On Mon, Jan 31, 2022 at 12:45:20PM -0800, Nick Desaulniers wrote:
> On Tue, Jan 25, 2022 at 3:34 PM Segher Boessenkool
> <segher@...nel.crashing.org> wrote:
> >
> > Hi!
> >
> > On Mon, Jan 24, 2022 at 03:26:36PM -0800, Nick Desaulniers wrote:
> > > I'm more confident that we can remove the `volatile` keyword (I was
> > > thinking about adding a new diagnostic to clang to warn that volatile
> > > is redundate+implied for asm goto or inline asm that doesn't have
> > > outputs) though that's not the problem here and will probably generate
> > > some kernel wide cleanup before we could enable such a flag.
> >
> > Its main value is that it would discourage users from thinking volatile
> > is magic.  Seriously worth some pain!
> 
> https://reviews.llvm.org/D118297
> PTAL

""
  Really the volatile asm-qualifier exists only to signal that an asm
  statement should not be DCE'd (when it has outputs but they are unused),
  CSE'd, or LICM'd. It is not a general compiler barrier.

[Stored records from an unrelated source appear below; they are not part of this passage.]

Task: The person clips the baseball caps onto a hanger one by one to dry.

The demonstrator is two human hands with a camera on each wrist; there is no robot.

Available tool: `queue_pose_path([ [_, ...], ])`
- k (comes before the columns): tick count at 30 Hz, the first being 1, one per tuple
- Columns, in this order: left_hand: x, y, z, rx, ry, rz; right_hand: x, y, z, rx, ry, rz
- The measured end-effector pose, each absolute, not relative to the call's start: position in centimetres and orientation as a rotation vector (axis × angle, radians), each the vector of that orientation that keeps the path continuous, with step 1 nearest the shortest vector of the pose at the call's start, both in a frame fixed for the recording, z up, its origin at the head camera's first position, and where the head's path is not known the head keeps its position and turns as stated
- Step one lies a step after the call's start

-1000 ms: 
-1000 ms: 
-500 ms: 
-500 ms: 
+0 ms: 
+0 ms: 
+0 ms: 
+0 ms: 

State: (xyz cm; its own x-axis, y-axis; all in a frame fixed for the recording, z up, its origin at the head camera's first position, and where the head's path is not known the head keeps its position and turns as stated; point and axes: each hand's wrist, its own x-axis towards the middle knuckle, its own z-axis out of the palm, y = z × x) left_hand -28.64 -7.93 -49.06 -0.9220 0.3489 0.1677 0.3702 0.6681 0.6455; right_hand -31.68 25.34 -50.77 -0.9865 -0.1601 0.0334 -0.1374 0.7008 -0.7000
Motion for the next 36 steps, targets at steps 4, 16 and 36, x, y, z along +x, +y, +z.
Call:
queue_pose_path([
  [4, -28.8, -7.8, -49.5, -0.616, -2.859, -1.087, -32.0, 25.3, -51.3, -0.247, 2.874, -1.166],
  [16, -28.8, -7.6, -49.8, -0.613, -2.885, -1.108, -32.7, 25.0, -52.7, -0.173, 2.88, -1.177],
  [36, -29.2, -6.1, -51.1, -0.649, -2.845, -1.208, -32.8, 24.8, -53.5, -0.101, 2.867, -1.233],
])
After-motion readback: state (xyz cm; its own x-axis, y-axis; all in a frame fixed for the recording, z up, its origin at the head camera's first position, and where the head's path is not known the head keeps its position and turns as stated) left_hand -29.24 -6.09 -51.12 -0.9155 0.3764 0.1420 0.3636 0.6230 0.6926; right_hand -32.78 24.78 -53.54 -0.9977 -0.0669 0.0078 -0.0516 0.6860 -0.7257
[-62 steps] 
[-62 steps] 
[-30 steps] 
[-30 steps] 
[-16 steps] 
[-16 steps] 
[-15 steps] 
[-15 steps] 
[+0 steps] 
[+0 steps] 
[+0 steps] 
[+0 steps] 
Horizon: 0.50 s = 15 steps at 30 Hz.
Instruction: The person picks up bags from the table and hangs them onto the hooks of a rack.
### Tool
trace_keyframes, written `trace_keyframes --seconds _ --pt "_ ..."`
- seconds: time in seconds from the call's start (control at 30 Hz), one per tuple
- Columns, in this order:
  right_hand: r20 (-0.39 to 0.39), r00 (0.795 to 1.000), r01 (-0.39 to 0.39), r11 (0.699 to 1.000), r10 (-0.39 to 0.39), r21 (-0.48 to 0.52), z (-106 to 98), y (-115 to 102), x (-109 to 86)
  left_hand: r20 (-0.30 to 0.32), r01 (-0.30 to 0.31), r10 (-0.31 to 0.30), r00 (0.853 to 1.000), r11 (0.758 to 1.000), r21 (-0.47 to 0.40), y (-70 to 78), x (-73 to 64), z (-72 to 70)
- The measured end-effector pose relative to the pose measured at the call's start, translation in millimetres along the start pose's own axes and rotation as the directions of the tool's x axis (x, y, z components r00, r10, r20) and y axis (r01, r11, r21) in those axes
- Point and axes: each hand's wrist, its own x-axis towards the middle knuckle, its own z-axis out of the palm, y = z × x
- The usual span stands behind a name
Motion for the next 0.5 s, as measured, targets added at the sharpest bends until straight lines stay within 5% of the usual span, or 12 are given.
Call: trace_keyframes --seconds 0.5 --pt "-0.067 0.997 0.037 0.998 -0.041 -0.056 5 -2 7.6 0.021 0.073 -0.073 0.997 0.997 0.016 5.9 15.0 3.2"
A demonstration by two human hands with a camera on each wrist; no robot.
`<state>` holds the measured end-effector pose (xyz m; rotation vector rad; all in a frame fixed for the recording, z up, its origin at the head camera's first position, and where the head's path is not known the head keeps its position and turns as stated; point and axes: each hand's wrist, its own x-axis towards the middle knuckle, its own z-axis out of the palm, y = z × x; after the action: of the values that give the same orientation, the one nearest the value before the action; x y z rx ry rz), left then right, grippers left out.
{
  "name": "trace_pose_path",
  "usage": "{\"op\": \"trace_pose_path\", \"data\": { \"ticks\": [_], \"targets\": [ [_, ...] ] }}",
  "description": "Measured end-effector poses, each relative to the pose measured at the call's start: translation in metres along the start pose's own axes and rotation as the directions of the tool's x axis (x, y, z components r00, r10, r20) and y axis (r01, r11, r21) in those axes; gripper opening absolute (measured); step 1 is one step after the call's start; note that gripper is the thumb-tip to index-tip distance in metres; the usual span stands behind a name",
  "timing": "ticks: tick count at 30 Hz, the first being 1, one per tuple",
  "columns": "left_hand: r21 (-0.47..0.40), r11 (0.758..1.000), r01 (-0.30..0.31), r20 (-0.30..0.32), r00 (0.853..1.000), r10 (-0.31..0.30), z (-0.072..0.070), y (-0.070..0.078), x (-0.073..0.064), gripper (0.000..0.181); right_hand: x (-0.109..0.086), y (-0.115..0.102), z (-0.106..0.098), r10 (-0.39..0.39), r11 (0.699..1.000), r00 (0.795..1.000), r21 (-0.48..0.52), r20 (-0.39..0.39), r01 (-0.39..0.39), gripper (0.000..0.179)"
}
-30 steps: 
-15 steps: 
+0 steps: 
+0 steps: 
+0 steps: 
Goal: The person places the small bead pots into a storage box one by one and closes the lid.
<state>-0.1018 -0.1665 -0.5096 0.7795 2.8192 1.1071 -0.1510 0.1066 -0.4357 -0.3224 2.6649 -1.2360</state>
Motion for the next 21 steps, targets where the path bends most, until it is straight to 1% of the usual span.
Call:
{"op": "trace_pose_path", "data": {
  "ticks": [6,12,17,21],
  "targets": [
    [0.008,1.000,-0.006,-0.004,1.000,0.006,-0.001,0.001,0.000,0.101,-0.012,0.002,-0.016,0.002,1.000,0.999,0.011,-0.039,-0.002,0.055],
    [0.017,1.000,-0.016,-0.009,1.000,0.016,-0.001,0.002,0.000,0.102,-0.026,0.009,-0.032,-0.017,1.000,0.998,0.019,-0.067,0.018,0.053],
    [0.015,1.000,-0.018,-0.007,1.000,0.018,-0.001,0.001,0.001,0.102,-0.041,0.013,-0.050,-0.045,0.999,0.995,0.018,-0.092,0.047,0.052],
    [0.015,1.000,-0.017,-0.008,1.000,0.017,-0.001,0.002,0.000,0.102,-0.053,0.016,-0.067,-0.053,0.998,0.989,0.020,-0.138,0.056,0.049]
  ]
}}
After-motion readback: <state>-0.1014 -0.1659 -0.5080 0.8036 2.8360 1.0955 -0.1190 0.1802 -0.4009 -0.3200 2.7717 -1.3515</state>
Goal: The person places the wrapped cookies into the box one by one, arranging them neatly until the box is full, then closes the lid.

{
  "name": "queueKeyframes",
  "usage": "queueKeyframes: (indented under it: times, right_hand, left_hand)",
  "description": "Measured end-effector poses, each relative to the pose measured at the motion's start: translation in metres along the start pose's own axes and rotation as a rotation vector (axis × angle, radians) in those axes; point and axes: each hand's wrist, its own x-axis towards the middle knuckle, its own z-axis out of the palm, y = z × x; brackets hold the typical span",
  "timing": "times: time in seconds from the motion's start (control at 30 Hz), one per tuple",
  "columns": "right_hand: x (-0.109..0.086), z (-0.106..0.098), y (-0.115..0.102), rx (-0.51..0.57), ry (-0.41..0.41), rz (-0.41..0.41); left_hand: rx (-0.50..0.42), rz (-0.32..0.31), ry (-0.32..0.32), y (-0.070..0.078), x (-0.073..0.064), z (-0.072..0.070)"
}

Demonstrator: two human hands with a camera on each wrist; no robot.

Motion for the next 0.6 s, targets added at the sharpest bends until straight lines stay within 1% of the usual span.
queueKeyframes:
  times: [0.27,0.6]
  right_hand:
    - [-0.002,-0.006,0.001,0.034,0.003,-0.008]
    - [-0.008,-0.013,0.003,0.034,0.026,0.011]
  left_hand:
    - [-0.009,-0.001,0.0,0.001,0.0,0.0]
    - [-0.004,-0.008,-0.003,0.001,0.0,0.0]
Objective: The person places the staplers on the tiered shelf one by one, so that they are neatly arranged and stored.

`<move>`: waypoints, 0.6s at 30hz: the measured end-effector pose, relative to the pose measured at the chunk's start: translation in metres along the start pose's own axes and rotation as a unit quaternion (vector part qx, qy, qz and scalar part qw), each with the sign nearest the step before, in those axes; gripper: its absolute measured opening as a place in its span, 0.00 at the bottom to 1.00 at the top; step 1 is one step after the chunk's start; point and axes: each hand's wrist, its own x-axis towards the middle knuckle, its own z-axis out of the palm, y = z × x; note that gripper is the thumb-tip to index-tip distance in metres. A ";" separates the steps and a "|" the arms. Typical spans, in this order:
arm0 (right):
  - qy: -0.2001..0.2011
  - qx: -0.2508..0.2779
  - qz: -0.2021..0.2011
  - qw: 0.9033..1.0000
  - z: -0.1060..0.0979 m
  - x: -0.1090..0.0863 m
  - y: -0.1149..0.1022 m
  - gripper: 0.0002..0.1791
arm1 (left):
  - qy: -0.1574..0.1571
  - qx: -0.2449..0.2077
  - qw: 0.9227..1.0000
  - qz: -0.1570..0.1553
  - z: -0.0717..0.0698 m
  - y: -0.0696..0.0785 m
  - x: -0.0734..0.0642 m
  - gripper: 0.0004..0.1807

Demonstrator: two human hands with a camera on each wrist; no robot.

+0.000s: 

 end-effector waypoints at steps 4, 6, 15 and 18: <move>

It means that the asm has a side effect (one unknown to the compiler),
so it must be executed in the real machine just where it would be in the
abstract machine.  It *can* be CSEd, it *can* be DCEd, it can even be
optimised by LICM in certain cases: but it has to be executed as often
(and in the same order etc.) in the resulting machine code as it would
be if you single-stepped through the source code by hand.

Those are fine examples if you add "in most cases" (and that they are
just examples, it's not an exhaustive list).